◆ WORK ITEM: Word for word, restate the data that follows, omitting the images.

*** Opening DATA EXCERPT ***

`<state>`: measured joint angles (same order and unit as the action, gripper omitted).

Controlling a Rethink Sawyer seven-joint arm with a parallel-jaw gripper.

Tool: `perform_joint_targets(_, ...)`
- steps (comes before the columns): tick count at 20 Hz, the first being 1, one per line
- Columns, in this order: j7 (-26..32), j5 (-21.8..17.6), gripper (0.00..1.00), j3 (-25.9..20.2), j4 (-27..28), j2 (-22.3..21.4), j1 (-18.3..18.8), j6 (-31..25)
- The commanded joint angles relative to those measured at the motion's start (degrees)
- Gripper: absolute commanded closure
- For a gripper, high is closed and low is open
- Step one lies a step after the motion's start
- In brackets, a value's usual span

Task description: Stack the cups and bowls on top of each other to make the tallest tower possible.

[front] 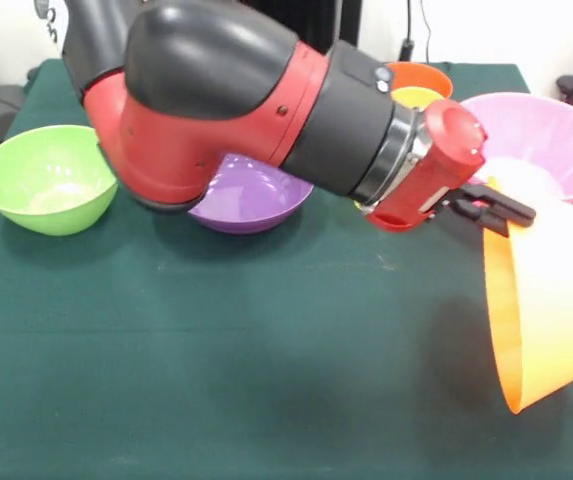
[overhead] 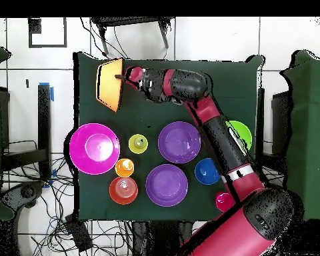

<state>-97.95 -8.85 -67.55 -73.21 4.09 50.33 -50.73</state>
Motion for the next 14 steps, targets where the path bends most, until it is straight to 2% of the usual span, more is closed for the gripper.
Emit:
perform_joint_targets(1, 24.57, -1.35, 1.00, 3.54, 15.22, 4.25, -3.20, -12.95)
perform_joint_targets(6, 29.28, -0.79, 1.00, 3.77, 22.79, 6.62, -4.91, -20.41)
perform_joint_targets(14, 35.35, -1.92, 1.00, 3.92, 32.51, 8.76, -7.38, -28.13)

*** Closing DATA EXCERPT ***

◆ WRITTEN SOLUTION:
`<state>`: measured joint angles (same order and unit as the action, gripper omitted).

Controlling a Rethink Sawyer seven-joint arm with a parallel-jaw gripper.

Tool: `perform_joint_targets(_, ...)`
- steps (comes before the columns): tick count at 20 Hz, the first being 1, one per line
- Columns, in this order: j7 (-26..32), j5 (-21.8..17.6), gripper (0.00..1.00), j3 (-25.9..20.2), j4 (-27..28), j2 (-22.3..21.4), j1 (-18.3..18.8), j6 (-31..25)
- The commanded joint angles relative to those measured at the motion's start (degrees)
- Gripper: absolute commanded closure
- For a gripper, high is closed and low is open
- Step one lies a step after the motion's start
- In brackets, a value's usual span

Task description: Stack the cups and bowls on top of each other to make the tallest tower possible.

[front] 
[overhead] 

<state>-97.95 -8.85 -67.55 -73.21 4.09 50.33 -50.73</state>
Motion for the next 14 steps, targets where the path bends most, until it is straight to 2% of the usual span, more is closed for the gripper.
Emit:
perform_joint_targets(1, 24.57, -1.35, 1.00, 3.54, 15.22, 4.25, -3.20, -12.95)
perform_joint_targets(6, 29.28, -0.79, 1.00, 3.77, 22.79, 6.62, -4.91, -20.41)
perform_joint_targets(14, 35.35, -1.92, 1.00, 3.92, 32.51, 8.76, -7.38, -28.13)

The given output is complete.